According to the latest report from the Centers for Disease Control and Prevention, more than half of COVID-19 patients do not know how to get infected.
In a coronavirus survey of inpatients and outpatients in different states, 54% were unable to identify their source of infection. The CDC report pointed out that the remaining 46% said they recently contacted people they knew or later knew, usually family members and colleagues.
“This is very worrying,” Dr. Joshua Barrocas, an infectious disease doctor at the Boston Medical Center, spoke about the discovery at a briefing at the American Infectious Diseases Association.
Barocas said that the fact that so many patients are unable to point out that they may have exposed them to the infected person of the virus highlights an important reason why it spreads so easily, and many people have no symptoms.
He said: “We have seen that asymptomatic disease is very common,”
Barocas added that this makes contact tracking more difficult. If the victim cannot reliably narrow the time, location, or even the scope of the investigation object, the infection cannot be traced back to the source.
Ricardo Franco, an associate scientist at the AIDS Research Center, shared Barocas’s concerns.
Franco said that the report surveyed about 350 adult patients and it reminded people of the many different ways the disease can sneak into the human body.
The culprit is not always a family member, friend or colleague at work. Franco said, usually “anonymous door handles or air pump handles, or indoor environment with some droplets… can not point to anyone.”
Health officials, including Dr. Anthony Fauci, a top infectious disease expert in the United States, have been emphasizing the importance of contact tracking for monitoring and controlling outbreaks. But in an interview with CNN last week, he said: “I think we are not doing well.”

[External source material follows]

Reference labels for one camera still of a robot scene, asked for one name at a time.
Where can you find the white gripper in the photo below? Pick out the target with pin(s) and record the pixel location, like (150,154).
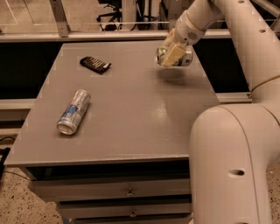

Part of the problem is that there are not enough trackers, and most of these trackers try to track infections by phone-Fauci believes this does not work, they need to be carried out on the ground and in the community.
Fauci still admits that this new disease is far from what the standard pandemic handbook suggests.
The CDC report clarifies the reason.
He said: “When the community spreads, it’s insidious, because there are many people in the community who are infected but asymptomatic.” “Therefore, no matter how good your identity is, the standard classic examples of identification, isolation, and contact tracking are all It doesn’t work because you don’t know who to track.”